Spacecraft outfitted with 4006 omnidirectional mics, MMA-A digital audio interface and MMP-G active cables for historic mission.
The Mars Rover has been equipped with DPA 006 mics to capture, a MMA-A digital audio interface, and more.

The NASA Mars 2020 Rover that lifted off successfully earlier today (Thursday, July 30) at Cape Canaveral Air Force Station in Florida is equipped with the capability to deliver imagery and sound from the “Red Planet,” the latter to be achieved with the application of components from DPA Microphones.

Scheduled to touch down on Mars in February 2021, the spacecraft is outfitted with DPA 4006 omnidirectional microphones to capture audio while a MMA-A digital audio interface will be used to record and send audio to a computer through its USB connection. Both mics are paired with MMP-G modular active cables designed to act as preamplifiers.

DPA won the contract from NASA’s Jet Propulsion Laboratory (JPL), who assembed it. “These products will be in space indefinitely, which is a testament to DPA’s quality and resiliency,” says René Mørch, product manager at DPA Microphones. “We’re honored to be a part of this mission.”

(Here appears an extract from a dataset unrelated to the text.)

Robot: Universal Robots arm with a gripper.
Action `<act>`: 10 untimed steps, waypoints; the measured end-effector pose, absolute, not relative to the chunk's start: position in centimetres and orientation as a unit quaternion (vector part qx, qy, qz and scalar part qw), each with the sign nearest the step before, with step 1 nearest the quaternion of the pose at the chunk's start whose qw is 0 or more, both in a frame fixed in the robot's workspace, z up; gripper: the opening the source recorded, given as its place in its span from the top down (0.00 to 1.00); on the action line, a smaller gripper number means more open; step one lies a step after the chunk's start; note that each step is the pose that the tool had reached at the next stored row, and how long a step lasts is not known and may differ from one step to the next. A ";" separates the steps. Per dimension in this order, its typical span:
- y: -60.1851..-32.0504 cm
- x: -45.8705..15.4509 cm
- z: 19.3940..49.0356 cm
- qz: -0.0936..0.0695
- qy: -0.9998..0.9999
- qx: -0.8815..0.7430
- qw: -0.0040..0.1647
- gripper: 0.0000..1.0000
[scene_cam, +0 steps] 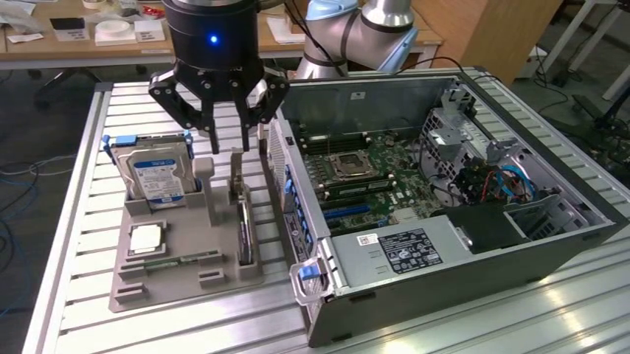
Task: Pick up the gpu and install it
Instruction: 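Pick up the gpu and move the gpu toward the slot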
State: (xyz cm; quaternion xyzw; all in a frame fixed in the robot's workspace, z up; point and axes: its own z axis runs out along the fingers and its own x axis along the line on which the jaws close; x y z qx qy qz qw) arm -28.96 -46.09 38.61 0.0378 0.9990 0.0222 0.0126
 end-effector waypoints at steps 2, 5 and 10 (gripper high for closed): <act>-46.1 -29.0 38.3 0.022 0.999 0.038 0.013 0.58; -46.1 -29.0 38.2 0.022 0.999 0.038 0.012 0.58; -46.1 -29.0 38.1 0.022 0.999 0.038 0.013 0.58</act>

The trip to Mars is expected to take seven months and will subject the Rover to extreme temperatures (environments could be -100 degrees Celsius/-148 degrees Fahrenheit) as well as travel pressure both in and out of the atmosphere along with intense vibrations associated with traveling in a rocket. The spacecraft design team has created a specialized enclosure to mount the MMA-A interface inside the rover chassis and in cooperation with JPL/NASA, the DPA R&D team created a custom MMP-G amplifier housing to bolt onto the exterior of the Rover.

After the Rover has landed safely on the surface of Mars, the Rover’s computer will gather the stored MMA-A audio data and the video imagery from the entry, decent and landing cameras to educate and entertain the global public. Although the audio and video data is not mission critical, it should also prove to be very informative to engineers and scientists.